Beginning with the line below that contains "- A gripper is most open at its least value" and ending with the line that contains "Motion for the", copy every line exactly. Copy nothing else.
- - - -
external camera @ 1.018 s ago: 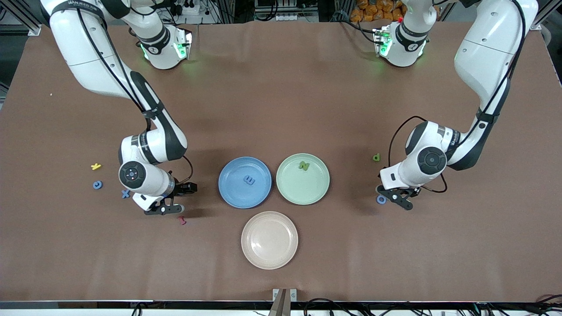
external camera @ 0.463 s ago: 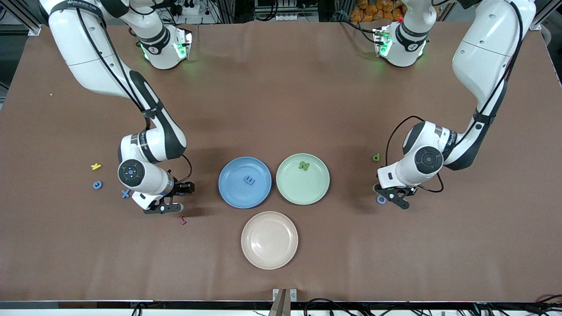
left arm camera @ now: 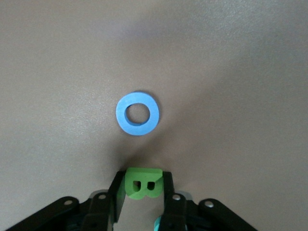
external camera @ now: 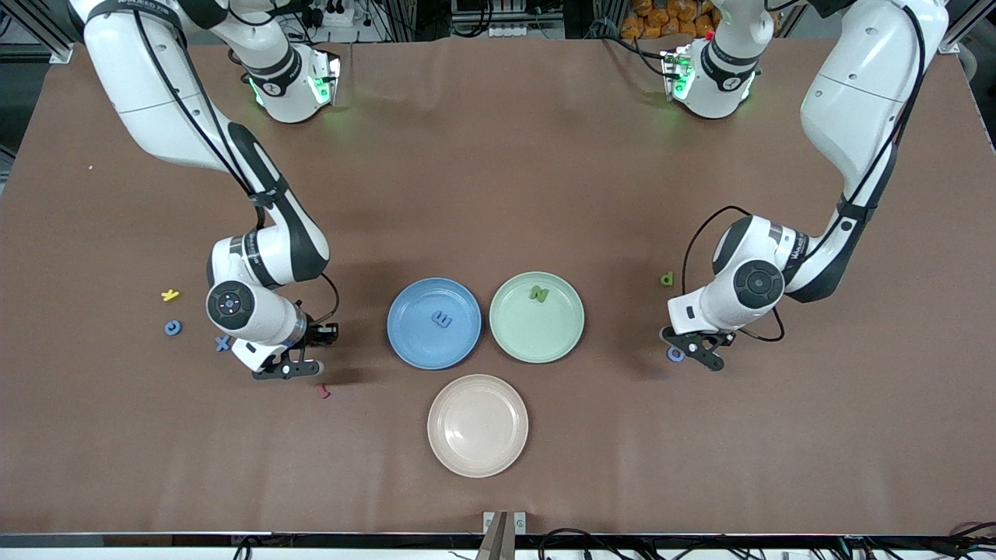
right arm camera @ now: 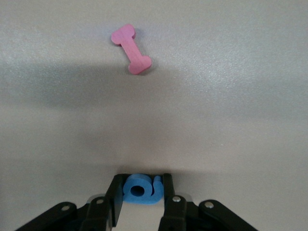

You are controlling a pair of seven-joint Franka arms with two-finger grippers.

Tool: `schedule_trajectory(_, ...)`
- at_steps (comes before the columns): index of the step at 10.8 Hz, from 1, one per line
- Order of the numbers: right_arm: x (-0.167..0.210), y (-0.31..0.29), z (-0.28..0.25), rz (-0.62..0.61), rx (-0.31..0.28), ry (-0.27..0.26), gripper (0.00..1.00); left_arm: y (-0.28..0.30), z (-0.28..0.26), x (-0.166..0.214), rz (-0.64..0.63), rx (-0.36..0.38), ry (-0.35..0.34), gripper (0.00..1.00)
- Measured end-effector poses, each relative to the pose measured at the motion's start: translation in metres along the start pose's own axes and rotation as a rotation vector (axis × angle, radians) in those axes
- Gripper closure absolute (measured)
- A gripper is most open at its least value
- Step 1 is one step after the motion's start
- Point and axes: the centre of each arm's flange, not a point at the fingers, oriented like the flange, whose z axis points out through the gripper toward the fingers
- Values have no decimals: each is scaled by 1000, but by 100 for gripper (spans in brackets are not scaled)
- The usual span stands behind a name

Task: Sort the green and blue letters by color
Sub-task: 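Grasp the blue e with the right gripper while the left gripper grasps green B, then drop the e on the blue plate while the left gripper drops B on green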

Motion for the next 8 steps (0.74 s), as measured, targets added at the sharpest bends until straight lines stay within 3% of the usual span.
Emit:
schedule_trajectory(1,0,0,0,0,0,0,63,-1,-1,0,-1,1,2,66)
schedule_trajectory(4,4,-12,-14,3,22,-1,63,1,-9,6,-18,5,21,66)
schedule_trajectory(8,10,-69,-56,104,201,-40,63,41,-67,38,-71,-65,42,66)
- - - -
### Answer
- A gripper is most open at its least value
- Step 1 is one step after the motion's start
- Point and axes: the centre of each arm's flange, not a point at the fingers, oriented like the flange, whose z axis points out through the gripper toward the fingers
- Values have no decimals: each is scaled by 1000, but by 100 for gripper (spans in brackets are not scaled)
- The usual span stands behind a name

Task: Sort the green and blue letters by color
Sub-task: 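Grasp the blue e with the right gripper while the left gripper grasps green B, then drop the e on the blue plate while the left gripper drops B on green
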
Motion for the next 8 steps (0.74 s), as measured, targets added at the sharpest bends until straight lines stay within 3% of the usual span.

This exercise is now complete.